Des armes en cuivre et bronze datant de l’Age de fer II (900-600 av. J.-C.) ont été mises au jour au Sultanat d’Oman (Moyen-Orient). L’ensemble est inédit en Arabie et rarissime dans le reste du monde. Il comprend en particulier deux carquois complets et des armes métalliques, parmi lesquelles cinq arcs, indique le communiqué de presse du ministère français des Affaires étrangères, du Centre national de la recherche scientifique (CNRS) et des Universités parisiennes Panthéon Sorbonne et Paris Ouest.

«Ces armes-là sont des choses qu’on ne trouve pour ainsi dire jamais parce qu’elles ne sont, théoriquement, pas en métal», explique le chercheur Guillaume Gernez qui dirigeait les fouilles réalisées par la mission archéologique française, cité dans une dépêche de l’AFP. Habituellement en effet, «les arcs et les flèches sont en bois, les carquois en cuir, et donc ils disparaissent avec le temps», ces matières se conservant mal. Là, «ces objets inédits sont des imitations (objets miniaturisés, 35 cm de long seulement pour le carquois ndlr.), ils ne sont pas du tout utilitaires mais destinés sans doute à une pratique de type rituel ou à des offrandes à des divinités ou des personnalités importantes.»

Une découverte exceptionnelle

Parmi l’arsenal d’armes présentes, se trouvent deux petits carquois intégralement en cuivre et bronze et comprenant chacun six flèches, cinq haches de combat, cinq poignards à pommeau en forme de croissant caractéristiques de l’Age de fer II, une cinquantaine de pointes de flèches et cinq arcs complets. Cette découverte est exceptionnelle: aucun arc en métal au Moyen-Orient n’était connu jusqu’à̀ présent.

C’est dans l’un des bâtiments du site dénommé Mudhmar Est, à proximité de l’une des plus grandes vallées omanaises et au carrefour stratégique de plusieurs routes commerciales que les archéologues ont découvert ces armes. Au sol, dans une petite salle apparemment dépourvue de portes, ils semblent être tombés des meubles ou des étagères qui les supportaient, ou étaient peut-être accrochés aux murs de la pièce.

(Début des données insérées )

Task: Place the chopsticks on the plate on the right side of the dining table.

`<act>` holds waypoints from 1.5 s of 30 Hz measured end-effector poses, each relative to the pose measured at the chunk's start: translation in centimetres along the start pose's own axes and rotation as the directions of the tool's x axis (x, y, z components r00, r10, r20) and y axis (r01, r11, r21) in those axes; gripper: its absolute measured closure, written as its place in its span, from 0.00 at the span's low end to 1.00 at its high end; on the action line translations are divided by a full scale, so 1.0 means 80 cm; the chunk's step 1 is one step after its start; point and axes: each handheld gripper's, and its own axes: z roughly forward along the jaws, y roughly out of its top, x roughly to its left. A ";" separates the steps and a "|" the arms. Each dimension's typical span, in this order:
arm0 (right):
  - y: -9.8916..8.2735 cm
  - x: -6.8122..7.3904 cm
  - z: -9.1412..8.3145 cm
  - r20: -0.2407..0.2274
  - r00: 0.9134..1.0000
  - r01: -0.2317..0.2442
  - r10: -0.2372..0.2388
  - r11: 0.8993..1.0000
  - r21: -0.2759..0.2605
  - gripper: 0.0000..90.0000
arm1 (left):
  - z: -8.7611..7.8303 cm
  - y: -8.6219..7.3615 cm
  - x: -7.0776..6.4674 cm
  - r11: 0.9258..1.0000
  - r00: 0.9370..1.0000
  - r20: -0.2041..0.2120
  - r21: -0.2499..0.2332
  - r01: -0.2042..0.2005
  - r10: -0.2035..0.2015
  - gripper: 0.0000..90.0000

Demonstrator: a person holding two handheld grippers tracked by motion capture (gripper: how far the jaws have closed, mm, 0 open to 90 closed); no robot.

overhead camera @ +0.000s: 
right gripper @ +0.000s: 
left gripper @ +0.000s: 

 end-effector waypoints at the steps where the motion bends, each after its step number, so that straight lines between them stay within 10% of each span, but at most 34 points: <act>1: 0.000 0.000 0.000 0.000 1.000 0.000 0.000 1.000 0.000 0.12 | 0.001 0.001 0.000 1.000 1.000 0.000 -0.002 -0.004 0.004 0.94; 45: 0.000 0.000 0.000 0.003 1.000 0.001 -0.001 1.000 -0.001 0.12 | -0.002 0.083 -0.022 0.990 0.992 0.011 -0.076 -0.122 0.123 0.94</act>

Les fouilles effectuées dans cette région du Sultanat d’Oman visent à mieux connaître le système politique, les pratiques sociales et les rituels existant en Arabie antique à cette époque. Etant donné l’absence d’écriture dans cette société ancienne, cette tâche est particulièrement ardue. On sait cependant que cet ensemble d’armes a été constitué au cours d’une période d’intensification de la production métallurgique observée en Arabie orientale à l’âge du fer. Cette évolution économique et technique s’est accompagnée d’une complexification sociale attestée par la multiplication des sites fortifiés et de l’architecture monumentale, indique le communiqué.

La poursuite des recherches archéologiques, débutées en 2011, dans cette zone devrait permettre d’étoffer les connaissances sur l’Arabie de cette époque.